Friday, October 19, 2018

TO THE “MAX”

Mississippi Arts and Entertainment Experience (MAX)

We stopped for an overnight in Meridian, Mississippi, Land of Red Dirt and a city near the place of my Grandfather Greenlaw’s birth in Brandon Mississippi. We were en route from Sewanee, Tennessee to New Iberia, Louisiana, and yesterday we had a mission: to see the world class MAX (Mississippi Arts and Entertainment Experience) newly opened in April this year. At a cost of $45 million, this center showcases the talents, past and present, of Mississippi artists in the fields of music, dance, visual arts, literature and storytelling, theatre, pottery, and other work in arts and entertainment. The MAX features innovative and interactive exhibits of notables like Willie Morris, Charley Pride, Oprah Winfrey, William Faulkner, Walter Anderson, Eudora Welty, Muddy Waters, Marty Stuart, Craig Claiborne, and many other artists and craftsmen, chefs, writers, and musicians, as well as consummate storytellers born and raised in this rich southern culture. 

As we drove into the parking lot at the MAX, I noticed an old hotel up the street that appeared to be in the stages of reconstruction and wondered if it was the Hotel Meridian where my grandfather had stayed while doing business in the automobile industry during the early 1900’s. At the desk, I asked a docent about the location of the old Hotel Meridian. “You’re standing on it,” she said. “It was demolished and this museum was built on the site.”

Manny and Melanie Mitchell of Meridian had donated the Meridian Hotel to the MAX project, and a board of directors approved the purchase of the Montana building next door to be included in the 58,000 square ft. exhibit space. The Mississippi Arts & Entertainment Experience contains a broadcast studio, art studio, multi-purpose area, gift shop, and an outdoor performance area and courtyard. 

The 20-yr. MAX project, from conception to completion, began with the Mississippi legislature providing seed money for an ambitious arts museum and gained momentum with major donations from the Phil Hardin Foundation and the Riley Foundation. In 2011, LPK Architects of Meridian, Canizaro Cawthon Davis of Jackson, Mississippi, and the internationally-recognized museum planning and design firm of Gallagher & Associates of Washington, D.C. formed the team that would create the remarkable museum. Other specialists who could add content from their communities in Mississippi became involved. 

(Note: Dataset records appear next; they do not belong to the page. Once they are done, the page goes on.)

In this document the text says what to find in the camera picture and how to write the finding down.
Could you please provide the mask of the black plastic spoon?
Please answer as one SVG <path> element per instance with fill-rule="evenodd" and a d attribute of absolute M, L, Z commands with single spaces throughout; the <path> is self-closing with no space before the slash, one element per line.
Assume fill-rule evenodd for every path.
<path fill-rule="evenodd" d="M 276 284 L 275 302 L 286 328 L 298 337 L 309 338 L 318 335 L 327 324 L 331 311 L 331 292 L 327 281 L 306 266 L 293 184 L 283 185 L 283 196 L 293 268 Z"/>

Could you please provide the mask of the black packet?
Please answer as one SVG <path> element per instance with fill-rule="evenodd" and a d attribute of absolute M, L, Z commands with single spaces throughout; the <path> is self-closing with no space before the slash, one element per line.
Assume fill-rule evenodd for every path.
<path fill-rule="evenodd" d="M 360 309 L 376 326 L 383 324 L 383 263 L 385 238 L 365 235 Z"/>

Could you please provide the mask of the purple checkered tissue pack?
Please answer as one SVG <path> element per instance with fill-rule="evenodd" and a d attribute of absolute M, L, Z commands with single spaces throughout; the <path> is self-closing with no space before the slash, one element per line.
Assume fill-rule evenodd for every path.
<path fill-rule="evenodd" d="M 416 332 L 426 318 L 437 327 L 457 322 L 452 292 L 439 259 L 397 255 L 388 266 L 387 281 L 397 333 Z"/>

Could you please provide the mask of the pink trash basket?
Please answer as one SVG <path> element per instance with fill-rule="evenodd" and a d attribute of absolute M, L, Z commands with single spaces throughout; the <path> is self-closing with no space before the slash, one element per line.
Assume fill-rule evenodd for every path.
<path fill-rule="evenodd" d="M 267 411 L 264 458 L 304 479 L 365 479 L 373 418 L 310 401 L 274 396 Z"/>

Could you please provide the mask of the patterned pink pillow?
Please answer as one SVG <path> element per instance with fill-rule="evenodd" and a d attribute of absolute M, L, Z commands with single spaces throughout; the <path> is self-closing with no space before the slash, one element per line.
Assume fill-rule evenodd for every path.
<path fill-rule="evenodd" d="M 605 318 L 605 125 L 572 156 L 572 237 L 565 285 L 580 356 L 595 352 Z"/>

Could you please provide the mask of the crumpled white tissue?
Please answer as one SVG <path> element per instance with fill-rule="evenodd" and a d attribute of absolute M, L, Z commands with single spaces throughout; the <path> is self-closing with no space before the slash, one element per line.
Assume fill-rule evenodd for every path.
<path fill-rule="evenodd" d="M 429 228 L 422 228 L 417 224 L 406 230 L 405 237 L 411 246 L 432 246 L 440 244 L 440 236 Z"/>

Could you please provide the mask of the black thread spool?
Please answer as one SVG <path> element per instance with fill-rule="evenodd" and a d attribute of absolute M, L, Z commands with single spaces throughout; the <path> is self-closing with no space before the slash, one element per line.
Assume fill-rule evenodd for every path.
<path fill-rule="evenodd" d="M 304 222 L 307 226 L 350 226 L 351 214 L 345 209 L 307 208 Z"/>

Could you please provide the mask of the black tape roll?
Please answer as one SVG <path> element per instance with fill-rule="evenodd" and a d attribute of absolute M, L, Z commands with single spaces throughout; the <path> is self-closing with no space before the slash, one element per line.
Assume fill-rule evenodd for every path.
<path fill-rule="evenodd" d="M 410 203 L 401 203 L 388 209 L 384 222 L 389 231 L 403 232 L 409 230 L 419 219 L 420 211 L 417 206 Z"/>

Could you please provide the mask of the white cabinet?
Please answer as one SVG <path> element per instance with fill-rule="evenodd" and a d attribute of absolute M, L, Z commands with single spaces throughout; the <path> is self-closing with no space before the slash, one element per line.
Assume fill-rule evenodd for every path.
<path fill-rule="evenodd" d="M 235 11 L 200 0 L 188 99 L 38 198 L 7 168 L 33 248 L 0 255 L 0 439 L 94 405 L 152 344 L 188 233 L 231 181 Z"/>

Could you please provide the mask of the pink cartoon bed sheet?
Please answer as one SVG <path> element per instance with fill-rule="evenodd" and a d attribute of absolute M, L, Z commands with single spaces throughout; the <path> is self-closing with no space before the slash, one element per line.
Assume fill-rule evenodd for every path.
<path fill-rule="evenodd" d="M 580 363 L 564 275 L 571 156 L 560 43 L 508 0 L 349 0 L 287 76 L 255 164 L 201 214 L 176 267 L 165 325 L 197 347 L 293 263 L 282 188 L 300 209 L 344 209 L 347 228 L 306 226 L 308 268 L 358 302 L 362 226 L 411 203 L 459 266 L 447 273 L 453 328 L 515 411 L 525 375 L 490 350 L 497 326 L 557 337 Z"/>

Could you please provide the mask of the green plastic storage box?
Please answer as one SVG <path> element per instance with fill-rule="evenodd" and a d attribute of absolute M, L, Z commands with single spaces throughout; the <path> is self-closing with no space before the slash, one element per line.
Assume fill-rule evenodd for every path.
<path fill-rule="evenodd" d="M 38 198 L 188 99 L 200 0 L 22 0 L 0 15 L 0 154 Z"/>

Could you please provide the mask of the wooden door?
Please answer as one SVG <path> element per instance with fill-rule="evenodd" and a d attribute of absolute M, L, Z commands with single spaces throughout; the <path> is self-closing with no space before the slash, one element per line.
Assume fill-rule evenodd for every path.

The MAX is an inspiring project that has already begun to attract young people from elementary and secondary schools where they may be seen swaying to a juke joint band in an exhibit, or standing transfixed before the screen showing Horn Island and a simulated rowboat in which the artist Walter Anderson (my favorite) rowed out to the island to discover the subjects for his wildlife paintings. In 2019, the Jim Henson Exhibition entitled “Imagination Unlimited” will explore native Mississippian Henson’s work for film and television, including The Muppet Show, Sesame Street, and other shows that have delighted young people.

The exhibit of Shearwater Pottery, established by Walter Anderson’s brother, Peter, in business since the 1920’s, features pottery crafted from two clay bodies: a white-bodied clay obtained from Tennessee, and a buff-bodied clay made from local Mississippi and Alabama sources. The pottery is decorated or glazed from one of Shearwater’s distinct glazes. I’ve visited this store, as well as the Walter Anderson Museum numerous times, and my birthday and Christmas gifts have included prints from the Anderson museum.















Meridian, Mississippi may not have been on a tourist’s radar prior to the construction of the MAX, but it’s worth a stopover of two or three hours browsing in this inspiring museum. Tommy Delaney, Board Chair of the MAX, has written that he feels the MAX will become the catalyst for economic growth for Meridian and Lauderdale County, Mississippi, and Meridian is now poised for serious consideration by businesses looking for quality locations.